News of the delay came just days before the meeting, and, with dozens of attendees en route, the hosts made a fateful decision. They chose to proceed, but to close the doors to most journalists and ask attendees to delay public discussion until the embargo lifts. (At least one journalist was there – Simone Ross, co-founder of Techonomy Media, confirmed her attendance to me.) “I’m not sure that was the best idea,” Dr. Church told STAT News of the decision to proceed out of the public eye.
The secrecy bred suspicion. “Would it be OK to sequence and then synthesize Einstein’s genome?” asked Stanford bioengineer Drew Endy and Northwestern bioethicist Laurie Zoloth in a joint essay. In theory, an artificial human genome could be used to generate a living human without biological parents. “This idea is an enormous step for the human species, and it shouldn’t be discussed only behind closed doors,” STAT News quoted Dr. Zoloth.
Beyond qualms about the science itself, some observers were concerned that the organizers' decisions - which included seeking industry partners and private funding - were quiet moves towards “privatiz[ing] the current conversation about heritable genetic modification.”

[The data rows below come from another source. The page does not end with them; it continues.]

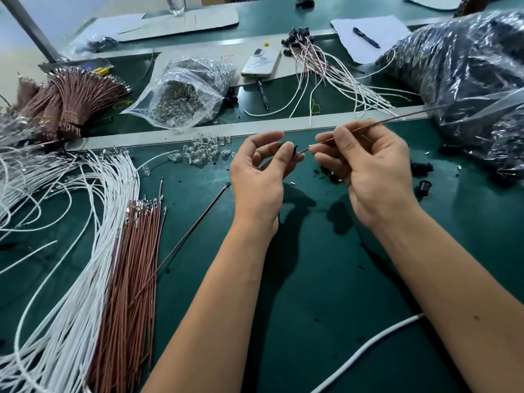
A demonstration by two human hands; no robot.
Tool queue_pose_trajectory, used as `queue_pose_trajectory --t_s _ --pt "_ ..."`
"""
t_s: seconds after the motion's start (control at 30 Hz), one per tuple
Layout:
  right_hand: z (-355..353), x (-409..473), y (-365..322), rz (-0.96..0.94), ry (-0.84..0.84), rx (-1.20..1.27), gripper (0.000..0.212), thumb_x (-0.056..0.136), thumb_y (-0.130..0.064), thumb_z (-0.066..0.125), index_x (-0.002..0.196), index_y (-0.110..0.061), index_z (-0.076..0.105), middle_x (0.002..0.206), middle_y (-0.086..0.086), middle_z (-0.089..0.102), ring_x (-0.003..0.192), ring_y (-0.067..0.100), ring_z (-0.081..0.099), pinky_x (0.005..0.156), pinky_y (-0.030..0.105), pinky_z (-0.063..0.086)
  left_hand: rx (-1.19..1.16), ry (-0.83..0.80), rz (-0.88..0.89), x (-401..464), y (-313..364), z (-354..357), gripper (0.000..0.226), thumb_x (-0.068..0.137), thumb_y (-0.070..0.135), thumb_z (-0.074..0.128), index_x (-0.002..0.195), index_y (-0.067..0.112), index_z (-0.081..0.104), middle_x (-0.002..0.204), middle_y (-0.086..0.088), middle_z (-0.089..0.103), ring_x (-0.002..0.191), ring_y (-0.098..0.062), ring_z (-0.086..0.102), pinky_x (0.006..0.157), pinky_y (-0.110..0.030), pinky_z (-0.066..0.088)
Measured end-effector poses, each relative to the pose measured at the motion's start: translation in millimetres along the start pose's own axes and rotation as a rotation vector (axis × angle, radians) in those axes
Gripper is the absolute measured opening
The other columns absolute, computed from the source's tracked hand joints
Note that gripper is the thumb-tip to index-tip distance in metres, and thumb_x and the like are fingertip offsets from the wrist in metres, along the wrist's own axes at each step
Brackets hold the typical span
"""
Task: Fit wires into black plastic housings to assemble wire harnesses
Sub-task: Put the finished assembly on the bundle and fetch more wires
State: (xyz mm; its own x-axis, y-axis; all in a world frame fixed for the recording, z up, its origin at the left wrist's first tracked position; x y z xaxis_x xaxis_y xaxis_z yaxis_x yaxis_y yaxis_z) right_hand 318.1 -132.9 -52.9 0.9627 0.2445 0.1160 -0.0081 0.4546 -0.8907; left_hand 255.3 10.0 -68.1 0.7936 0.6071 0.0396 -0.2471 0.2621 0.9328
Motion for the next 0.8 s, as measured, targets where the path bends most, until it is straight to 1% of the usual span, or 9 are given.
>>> queue_pose_trajectory --t_s 0.1,0.2,0.27,0.4,0.57,0.8 --pt "-5.3 0.8 -3.0 -0.014 0.042 0.045 0.01 0.093 0.006 0.068 0.092 -0.003 0.064 0.085 0.014 0.077 0.078 0.027 0.077 0.071 0.023 0.06 -0.088 -0.027 -0.038 0.9 -2.6 2.7 0.015 0.091 -0.008 0.066 0.101 0.003 0.065 0.095 -0.019 0.064 0.078 -0.022 0.074 0.079 -0.026 0.057" --pt "-7.9 1.7 -5.0 -0.039 0.073 0.052 0.013 0.09 0.009 0.07 0.092 -0.002 0.063 0.084 0.013 0.077 0.079 0.026 0.078 0.07 0.022 0.06 -0.132 -0.068 -0.056 0.6 -4.5 5.5 0.018 0.089 -0.015 0.063 0.098 0.0 0.066 0.096 -0.022 0.066 0.084 -0.026 0.074 0.082 -0.028 0.057" --pt "-10.4 3.0 -7.6 -0.066 0.103 0.074 0.013 0.091 0.009 0.069 0.092 -0.001 0.063 0.083 0.013 0.077 0.079 0.026 0.077 0.071 0.023 0.06 -0.147 -0.07 -0.06 0.4 -4.6 5.8 0.02 0.088 -0.017 0.062 0.096 0.001 0.066 0.095 -0.021 0.067 0.085 -0.027 0.074 0.082 -0.027 0.057" --pt "-15.5 5.5 -9.9 -0.086 0.137 0.104 0.012 0.092 0.009 0.069 0.094 -0.001 0.062 0.083 0.013 0.076 0.079 0.027 0.077 0.072 0.024 0.06 -0.18 -0.069 -0.072 0.3 -5.2 6.4 0.021 0.087 -0.017 0.063 0.1 -0.001 0.066 0.09 -0.016 0.07 0.082 -0.024 0.074 0.08 -0.026 0.058" --pt "-15.4 4.5 -10.5 -0.095 0.129 0.086 0.013 0.091 0.008 0.07 0.093 -0.003 0.063 0.084 0.013 0.076 0.08 0.027 0.077 0.072 0.024 0.06 -0.199 -0.043 -0.089 -0.4 -6.4 6.3 0.029 0.087 -0.016 0.066 0.111 -0.001 0.062 0.096 -0.017 0.072 0.083 -0.025 0.075 0.081 -0.028 0.059" --pt "-14.0 3.9 -9.5 -0.082 0.129 0.06 0.012 0.091 0.01 0.069 0.097 0.001 0.062 0.083 0.014 0.075 0.078 0.026 0.077 0.071 0.024 0.06 -0.187 -0.074 -0.087 -1.0 -7.8 7.3 0.022 0.086 -0.014 0.067 0.101 0.001 0.064 0.092 -0.016 0.073 0.085 -0.026 0.075 0.081 -0.028 0.058"
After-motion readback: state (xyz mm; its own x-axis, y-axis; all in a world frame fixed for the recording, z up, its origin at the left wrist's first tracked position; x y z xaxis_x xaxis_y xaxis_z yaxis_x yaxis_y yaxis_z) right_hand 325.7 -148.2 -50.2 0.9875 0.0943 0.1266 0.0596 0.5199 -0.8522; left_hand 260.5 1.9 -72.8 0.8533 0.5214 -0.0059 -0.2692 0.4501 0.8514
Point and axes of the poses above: each hand's wrist, its own x-axis towards the middle knuckle, its own z-axis out of the palm, y = z × x, the point moved 5 cm from there along x, towards the middle knuckle
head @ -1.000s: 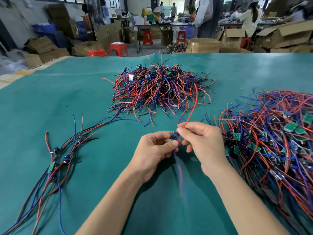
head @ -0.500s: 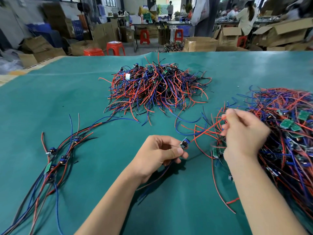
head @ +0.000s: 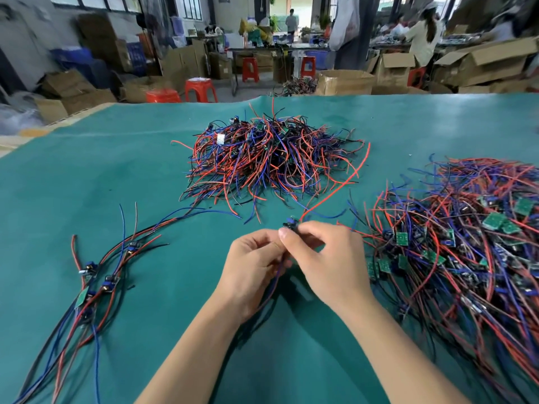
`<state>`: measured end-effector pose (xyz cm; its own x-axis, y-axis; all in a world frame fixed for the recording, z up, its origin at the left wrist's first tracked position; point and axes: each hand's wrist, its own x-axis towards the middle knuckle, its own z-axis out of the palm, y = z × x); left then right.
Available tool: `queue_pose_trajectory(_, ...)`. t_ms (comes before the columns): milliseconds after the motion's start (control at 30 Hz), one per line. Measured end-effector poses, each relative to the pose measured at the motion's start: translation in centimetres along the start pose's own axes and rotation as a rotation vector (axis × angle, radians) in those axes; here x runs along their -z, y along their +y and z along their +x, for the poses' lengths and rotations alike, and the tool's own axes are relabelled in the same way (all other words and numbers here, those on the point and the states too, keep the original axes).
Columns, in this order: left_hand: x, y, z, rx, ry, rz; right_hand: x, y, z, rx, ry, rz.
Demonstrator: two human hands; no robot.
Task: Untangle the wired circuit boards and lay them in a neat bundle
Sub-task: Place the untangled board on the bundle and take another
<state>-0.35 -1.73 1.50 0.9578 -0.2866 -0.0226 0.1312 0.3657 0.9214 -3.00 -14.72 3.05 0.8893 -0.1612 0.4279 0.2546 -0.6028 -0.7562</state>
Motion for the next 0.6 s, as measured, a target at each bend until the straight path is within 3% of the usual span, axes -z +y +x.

The mundane truth about synthetic DNA
But whether or not the meeting was truly secret is a distraction from its declared main purpose – to discuss the future of DNA synthesis.
The process of making artificial DNA is similar to letterpress printing – each character is painstakingly assembled in the correct order. The result is chemically identical to naturally-occurring DNA. The global market for synthetic DNA is estimated at nearly US$1 billion annually, and does not typically draw much ethical scrutiny. Indeed, both Drs. Church and Endy are co-founders of a DNA synthesis company called Gen9.
Synthetic DNA is behind promising treatments for cancer, heart disease, HIV and Alzheimer’s disease. In their invitation, meeting organizers expressed hope that the project would enable “the development of safer, less costly and more effective therapeutics.” Customized cells could be designed to produce biofuels, clean up pollution, or halt the spread of pandemics. Additionally, scientists know that small changes to one’s DNA can majorly influence health, but they have a limited set of tools to study these changes in detail.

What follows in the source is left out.